Seus efeitos são sentidos mesmo com pouca ingestão e aumentam conforme a quantidade. Um estudo da Fiocruz na Terra Indígena Yanomami mostrou que ele causa graves deficiências cognitivas em bebês e fetos —uma vez que atravessa a placenta de mães gestantes.

Em adultos causa perda de visão, alteração da audição, dificuldade na coordenação motora, diminuição da sensibilidade e problemas cardiovasculares, com aumento no risco de infarto do miocárdio e hipertensão.

Desde o início de 2023, foram mais de 7.000 operações contra o garimpo realizadas na Terra Indígena Yanomami e cerca de R$ 12 milhões em multas ambientais aplicadas pelo Ibama (Instituto Brasileiro do Meio Ambiente).

Para calcular o valor dessas autuações, o instituto utiliza uma calculadora criada pelo CSF (sigla em inglês para o Fundo de Conservação Estratégica).

Ela contabiliza os três principais danos causados pelo desmatamento —o desmatamento, a degradação dos rios e os efeitos do mercúrio sobre o meio ambiente e as pessoas atingidas — e ajusta o valor a partir de características como tamanho da população afetada, quantidade de peixes contaminados consumidos e o custo de recuperação da área.

Na quinta-feira (30), a Abin (Agência Brasileira de Inteligência) divulgou um novo relatório sobre o contrabando de mercúrio no Brasil.

"As evidências coletadas sugerem que o mercúrio utilizado na amazônia brasileira tem origem em México, China, Rússia e Tajiquistão, trazido a países vizinhos por meios lícitos e ilícitos", diz o documento.

A partir de informações coletadas sobretudo em apreensões, a agência conclui que o metal entra no Brasil seguindo majoritariamente as rotas do ouro ilegal, por Bolívia e Guiana —em menor escala, passa também pelas fronteiras com Colômbia, Peru e Guiana.

"O valor do quilo de mercúrio em zonas próximas aos garimpos varia entre R$ 3.600 e R$ 6.000", diz a análise.

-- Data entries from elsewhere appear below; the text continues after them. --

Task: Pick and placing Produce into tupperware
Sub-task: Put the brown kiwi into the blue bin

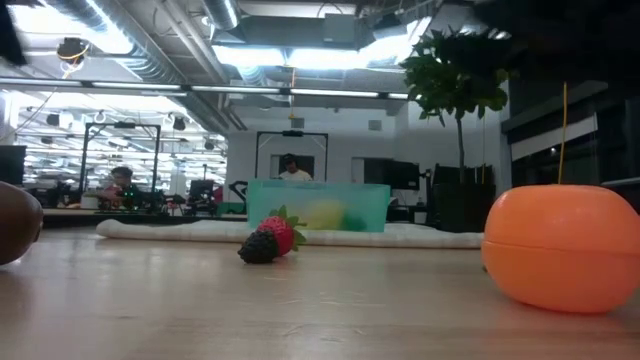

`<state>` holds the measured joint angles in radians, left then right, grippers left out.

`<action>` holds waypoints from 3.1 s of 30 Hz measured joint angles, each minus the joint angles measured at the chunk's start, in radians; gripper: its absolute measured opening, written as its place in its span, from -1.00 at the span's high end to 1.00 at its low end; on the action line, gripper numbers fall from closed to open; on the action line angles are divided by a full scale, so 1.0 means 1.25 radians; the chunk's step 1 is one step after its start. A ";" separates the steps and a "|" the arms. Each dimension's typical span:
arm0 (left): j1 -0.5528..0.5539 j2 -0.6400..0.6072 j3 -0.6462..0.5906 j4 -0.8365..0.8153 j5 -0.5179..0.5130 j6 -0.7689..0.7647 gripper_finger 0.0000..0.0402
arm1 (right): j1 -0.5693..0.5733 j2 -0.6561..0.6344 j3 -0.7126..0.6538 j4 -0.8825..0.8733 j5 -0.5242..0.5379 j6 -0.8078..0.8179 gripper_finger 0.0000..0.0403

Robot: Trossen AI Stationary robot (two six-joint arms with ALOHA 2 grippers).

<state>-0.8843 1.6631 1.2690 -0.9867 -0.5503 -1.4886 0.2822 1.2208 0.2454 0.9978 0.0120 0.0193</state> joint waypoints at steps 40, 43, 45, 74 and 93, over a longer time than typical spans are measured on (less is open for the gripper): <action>0.091 0.105 0.113 -0.064 0.160 0.006 -0.44 | 0.040 -0.052 -0.025 -0.013 0.002 0.001 -0.18; 0.103 0.106 0.113 -0.074 0.160 0.024 -0.44 | 0.040 -0.052 -0.025 -0.013 0.002 0.002 -0.18; 0.110 0.106 0.113 -0.085 0.163 0.023 -0.44 | 0.040 -0.052 -0.025 -0.013 0.002 0.002 -0.18; 0.125 0.253 0.112 -0.096 0.296 0.069 -0.44 | 0.040 -0.052 -0.025 -0.024 0.002 0.006 -0.18; 0.130 0.287 0.112 -0.055 0.263 0.068 -0.41 | 0.040 -0.052 -0.025 -0.024 0.002 0.022 -0.18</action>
<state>-0.7219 2.0216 1.4090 -1.0550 -0.2218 -1.4035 0.3321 1.1557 0.2146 0.9684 0.0139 0.0471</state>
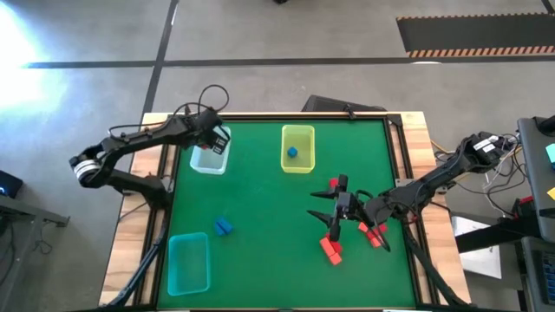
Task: Sort & place blocks by color
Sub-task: Put the red block into the white bin
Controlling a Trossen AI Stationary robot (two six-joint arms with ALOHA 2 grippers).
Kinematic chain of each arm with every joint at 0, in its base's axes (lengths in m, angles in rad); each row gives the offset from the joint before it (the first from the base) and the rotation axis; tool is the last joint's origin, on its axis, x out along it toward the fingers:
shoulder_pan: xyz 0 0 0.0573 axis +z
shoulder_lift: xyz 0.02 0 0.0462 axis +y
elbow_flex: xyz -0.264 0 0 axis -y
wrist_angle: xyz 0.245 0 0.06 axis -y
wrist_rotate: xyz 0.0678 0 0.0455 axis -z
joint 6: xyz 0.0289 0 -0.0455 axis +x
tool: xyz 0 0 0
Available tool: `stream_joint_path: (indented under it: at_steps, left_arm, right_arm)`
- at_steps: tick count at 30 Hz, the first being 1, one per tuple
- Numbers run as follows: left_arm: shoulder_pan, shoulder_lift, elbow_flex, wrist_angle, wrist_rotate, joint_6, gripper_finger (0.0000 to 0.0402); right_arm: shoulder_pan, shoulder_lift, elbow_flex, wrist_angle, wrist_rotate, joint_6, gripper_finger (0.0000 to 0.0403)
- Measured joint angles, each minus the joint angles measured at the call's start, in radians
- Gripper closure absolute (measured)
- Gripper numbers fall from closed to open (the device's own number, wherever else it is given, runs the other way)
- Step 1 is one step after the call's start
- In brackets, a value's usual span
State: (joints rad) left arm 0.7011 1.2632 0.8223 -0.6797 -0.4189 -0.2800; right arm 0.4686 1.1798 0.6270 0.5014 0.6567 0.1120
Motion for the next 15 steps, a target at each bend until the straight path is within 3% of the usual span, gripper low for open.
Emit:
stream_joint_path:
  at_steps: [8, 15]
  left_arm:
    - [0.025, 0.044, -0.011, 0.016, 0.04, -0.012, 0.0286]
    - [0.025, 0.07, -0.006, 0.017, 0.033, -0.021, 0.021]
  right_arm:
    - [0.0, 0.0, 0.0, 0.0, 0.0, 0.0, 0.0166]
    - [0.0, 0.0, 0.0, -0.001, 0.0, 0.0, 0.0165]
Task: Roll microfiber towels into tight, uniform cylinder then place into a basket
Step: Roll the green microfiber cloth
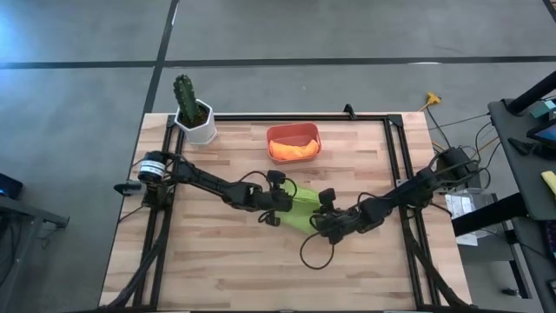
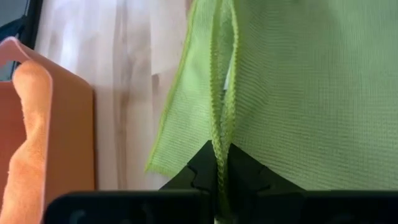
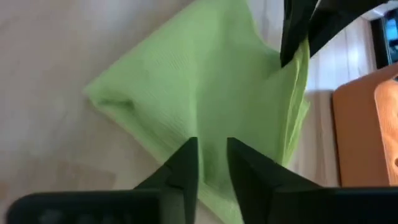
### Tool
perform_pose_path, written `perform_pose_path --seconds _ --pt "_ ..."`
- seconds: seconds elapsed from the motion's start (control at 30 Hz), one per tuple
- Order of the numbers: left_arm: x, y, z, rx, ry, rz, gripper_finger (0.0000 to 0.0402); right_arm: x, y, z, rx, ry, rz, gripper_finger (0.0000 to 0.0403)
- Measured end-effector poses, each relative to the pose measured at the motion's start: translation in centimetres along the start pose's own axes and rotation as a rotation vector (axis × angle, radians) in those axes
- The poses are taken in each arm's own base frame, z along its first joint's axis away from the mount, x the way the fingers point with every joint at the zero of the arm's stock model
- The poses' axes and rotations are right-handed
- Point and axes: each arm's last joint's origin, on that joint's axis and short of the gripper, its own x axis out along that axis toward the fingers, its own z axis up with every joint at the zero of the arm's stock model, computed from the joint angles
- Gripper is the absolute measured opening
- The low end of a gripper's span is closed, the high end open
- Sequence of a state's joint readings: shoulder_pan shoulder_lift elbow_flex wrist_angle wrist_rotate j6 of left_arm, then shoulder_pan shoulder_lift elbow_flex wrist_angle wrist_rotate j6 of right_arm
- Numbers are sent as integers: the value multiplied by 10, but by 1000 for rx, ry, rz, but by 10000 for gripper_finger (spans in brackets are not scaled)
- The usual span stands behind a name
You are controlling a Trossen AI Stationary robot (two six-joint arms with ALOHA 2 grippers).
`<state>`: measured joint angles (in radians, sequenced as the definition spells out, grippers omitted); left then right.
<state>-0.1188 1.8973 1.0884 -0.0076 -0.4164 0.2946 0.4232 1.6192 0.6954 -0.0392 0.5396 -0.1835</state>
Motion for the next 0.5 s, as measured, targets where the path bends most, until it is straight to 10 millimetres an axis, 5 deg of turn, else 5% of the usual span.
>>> perform_pose_path --seconds 0.27,0.5 --pt "3 -2 -1 4 10 0 98 -6 4 4 -28 -36 32 165" --pt "3 0 5 -21 -43 22 161 -7 15 5 -145 -49 39 165"
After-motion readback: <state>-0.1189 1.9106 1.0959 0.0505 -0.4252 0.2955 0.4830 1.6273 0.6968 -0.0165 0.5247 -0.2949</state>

Ele é transportado em garrafas PET, embalagens plásticas ou botijões de gás e vendido na internet e por meio de grupos em aplicativos de mensagem.

Além do contrabando, outra forma de obtenção do mercúrio para os garimpos é por meio de resíduos —por exemplo, de lâmpadas.

No processo de desativação das três fábricas de cloro, o governo brasileiro fechou uma parceria com a Alemanha para que os rejeitos sejam armazenados no país europeu —esse material ainda contém o metal pesado e precisa ser selado para não contaminar o meio ambiente. A ideia é evitar que criminosos possam roubá-lo para utilizá-lo na exploração ilegal do ouro.

"O procedimento inclui a remoção e estabilização do metal, a descontaminação das instalações, o tratamento de efluentes e resíduos e a destinação ambientalmente adequada dos estoques remanescentes. O processo também prevê o monitoramento ambiental e médico-ocupacional e a comunicação com órgãos competentes e comunidades do entorno", diz Maluf.

Nos últimos anos, a quantidade de mercúrio importado para o Brasil caiu drasticamente. Foram 27,5 toneladas que entraram no país legalmente em 2017, quantidade que subiu para quase 50 mil toneladas em 2019, e a, partir de então, começou a declinar.

Passou a 15 mil toneladas em 2022 e12 mil toneladas em 2023 e 2024. Em 2025, ainda não houve registro. Japão, Suíça, Estados Unidos, Índia, Japão, México e Reino Unido são os países que forneceram mercúrio para o Brasil nos últimos dez anos.